Une juge a bloqué temporairement, vendredi 23 mai, la décision de l’administration Trump de priver la prestigieuse université Harvard de ses étudiants étrangers, selon un document judiciaire. Afin de surseoir temporairement à cette décision, l’université avait déposé une plainte, tôt vendredi matin, au tribunal fédéral du Massachusetts, qui lui a donné raison, selon ce document. « Ceci est le dernier acte de représailles mené par le gouvernement contre Harvard et son droit au premier amendement [qui protège la liberté d’expression] pour rejeter les demandes du gouvernement, qui cherche à prendre le contrôle de la direction de Harvard, de ses programmes et de l’“idéologie” de l’université et des étudiants », pouvait-on lire dans la plainte déposée.

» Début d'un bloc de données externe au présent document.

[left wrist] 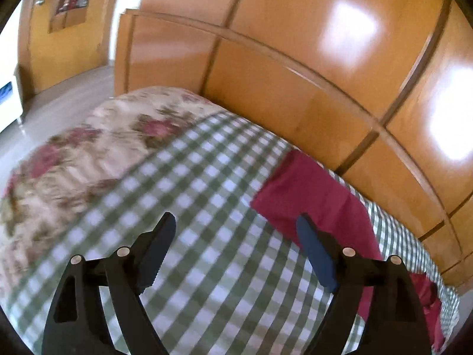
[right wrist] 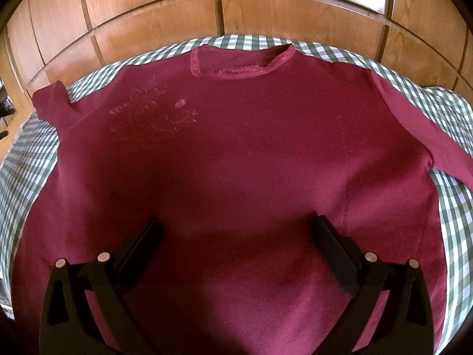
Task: Fold small clothes
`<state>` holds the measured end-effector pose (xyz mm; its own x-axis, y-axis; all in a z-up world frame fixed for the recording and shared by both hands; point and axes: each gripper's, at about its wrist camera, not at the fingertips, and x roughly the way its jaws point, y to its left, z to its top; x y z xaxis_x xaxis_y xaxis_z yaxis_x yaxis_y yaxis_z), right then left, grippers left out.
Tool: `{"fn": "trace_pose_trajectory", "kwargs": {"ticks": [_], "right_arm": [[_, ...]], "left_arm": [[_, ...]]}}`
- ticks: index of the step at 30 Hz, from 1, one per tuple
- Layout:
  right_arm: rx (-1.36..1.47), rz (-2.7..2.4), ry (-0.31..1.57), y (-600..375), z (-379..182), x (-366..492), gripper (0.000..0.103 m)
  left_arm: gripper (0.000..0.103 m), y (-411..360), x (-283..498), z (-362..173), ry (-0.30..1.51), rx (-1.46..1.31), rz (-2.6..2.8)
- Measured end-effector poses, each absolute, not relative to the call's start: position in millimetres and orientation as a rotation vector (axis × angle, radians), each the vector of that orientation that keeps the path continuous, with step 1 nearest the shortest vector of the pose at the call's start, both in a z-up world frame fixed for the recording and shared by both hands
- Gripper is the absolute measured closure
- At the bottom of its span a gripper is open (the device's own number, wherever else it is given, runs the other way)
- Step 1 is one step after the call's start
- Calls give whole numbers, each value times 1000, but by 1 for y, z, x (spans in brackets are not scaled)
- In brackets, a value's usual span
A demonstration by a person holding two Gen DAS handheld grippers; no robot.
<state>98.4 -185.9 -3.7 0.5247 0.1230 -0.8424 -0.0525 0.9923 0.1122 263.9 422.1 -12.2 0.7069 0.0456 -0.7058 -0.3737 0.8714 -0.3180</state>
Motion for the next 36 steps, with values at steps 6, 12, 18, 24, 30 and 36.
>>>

L’administration Trump avait interdit, jeudi, à la prestigieuse université privée, établie près de Boston, d’accueillir des étudiants étrangers, privant l’institution d’un moyen de rayonnement important, une nouvelle escalade dans l’offensive du gouvernement américain contre l’enseignement supérieur. D’après son site Internet, l’université du nord-est des Etats-Unis, classée parmi les meilleures au monde et qui a produit 162 Prix Nobel, accueille cette année quelque 6 700 « étudiants internationaux », soit 27 % du total de ses étudiants.